I have been thinking about adaptations and how well (or not) books that I have loved translate to film. This led me to thinking about the stories that were written especially for the format in which they were shown. I have a theory that the best television or the best film is the work that was created for the screen rather than taken from another medium.
‘Broadchurch’ was a big hit on television in Britain in 2013. I missed it when it was broadcast but caught up with the DVD. This involved me avoiding any conversation or any written article or review as I was desperate not to discover the murderer until the right moment in the series. It is an example of material that suited the form it was written for.
The story concerns the effect on a family and a community of the murder of a ten year old boy. His body is discovered on the beach. The detective assigned to the case is a local woman, Ellie, who knows the victim, his family and many of the potential suspects. Her boss is new to the area and does not have the same community roots.
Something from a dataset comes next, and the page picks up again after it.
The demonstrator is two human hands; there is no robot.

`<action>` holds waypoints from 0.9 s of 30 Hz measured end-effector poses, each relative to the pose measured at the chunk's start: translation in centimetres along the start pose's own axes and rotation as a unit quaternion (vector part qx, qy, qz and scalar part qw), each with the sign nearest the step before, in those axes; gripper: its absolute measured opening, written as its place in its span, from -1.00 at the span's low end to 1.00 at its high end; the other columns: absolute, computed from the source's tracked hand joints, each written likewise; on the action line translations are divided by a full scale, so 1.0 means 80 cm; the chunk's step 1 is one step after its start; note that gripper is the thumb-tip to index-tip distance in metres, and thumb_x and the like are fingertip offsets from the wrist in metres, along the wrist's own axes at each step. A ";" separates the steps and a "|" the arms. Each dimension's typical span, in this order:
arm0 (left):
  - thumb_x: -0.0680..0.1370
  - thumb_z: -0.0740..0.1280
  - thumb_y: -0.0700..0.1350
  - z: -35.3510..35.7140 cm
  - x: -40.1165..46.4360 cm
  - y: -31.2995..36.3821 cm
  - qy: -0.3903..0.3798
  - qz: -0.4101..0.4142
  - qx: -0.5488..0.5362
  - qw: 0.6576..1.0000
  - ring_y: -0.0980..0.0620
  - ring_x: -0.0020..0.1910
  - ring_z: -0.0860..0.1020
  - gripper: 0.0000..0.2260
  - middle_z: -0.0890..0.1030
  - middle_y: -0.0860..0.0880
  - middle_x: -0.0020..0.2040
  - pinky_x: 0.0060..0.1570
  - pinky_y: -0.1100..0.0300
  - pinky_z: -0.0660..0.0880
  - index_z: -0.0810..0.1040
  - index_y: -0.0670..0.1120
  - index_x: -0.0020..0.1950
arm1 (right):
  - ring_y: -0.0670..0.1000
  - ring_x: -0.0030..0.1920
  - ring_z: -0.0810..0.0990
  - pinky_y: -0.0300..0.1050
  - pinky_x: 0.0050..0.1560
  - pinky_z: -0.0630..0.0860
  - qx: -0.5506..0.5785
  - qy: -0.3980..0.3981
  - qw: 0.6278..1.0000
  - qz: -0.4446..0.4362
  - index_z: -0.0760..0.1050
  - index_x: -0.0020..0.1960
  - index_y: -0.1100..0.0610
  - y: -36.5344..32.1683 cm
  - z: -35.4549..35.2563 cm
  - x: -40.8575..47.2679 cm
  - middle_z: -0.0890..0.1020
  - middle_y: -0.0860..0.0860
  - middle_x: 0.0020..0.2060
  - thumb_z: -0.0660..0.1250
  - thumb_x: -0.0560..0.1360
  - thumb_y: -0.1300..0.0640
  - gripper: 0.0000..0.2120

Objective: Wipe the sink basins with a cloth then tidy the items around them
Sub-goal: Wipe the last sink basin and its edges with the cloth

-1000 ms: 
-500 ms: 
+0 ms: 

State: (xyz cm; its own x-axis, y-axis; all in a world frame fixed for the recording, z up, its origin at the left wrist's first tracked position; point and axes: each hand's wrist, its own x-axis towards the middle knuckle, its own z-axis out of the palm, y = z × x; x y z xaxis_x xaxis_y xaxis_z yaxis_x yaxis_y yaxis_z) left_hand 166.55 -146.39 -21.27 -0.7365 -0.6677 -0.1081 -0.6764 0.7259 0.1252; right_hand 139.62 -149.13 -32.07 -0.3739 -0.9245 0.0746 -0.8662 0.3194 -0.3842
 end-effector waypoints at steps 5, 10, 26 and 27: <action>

In the end, it is the combination of the detectives’ styles that makes the programme so watchable; that, and the fact that everyone who could be a suspect was likeable to the point that I didn’t want it to be them.
In the end, when the murderer was revealed, it was a shock. I was really for days and felt so sad at the outcome… and the reason. This series worked, I think, because it was designed as a story to be told over eight weeks. There was no conflation from a book or, worse, padding to make it fit better as a series.
‘Broadchurch is in my hinterland. What’s in yours?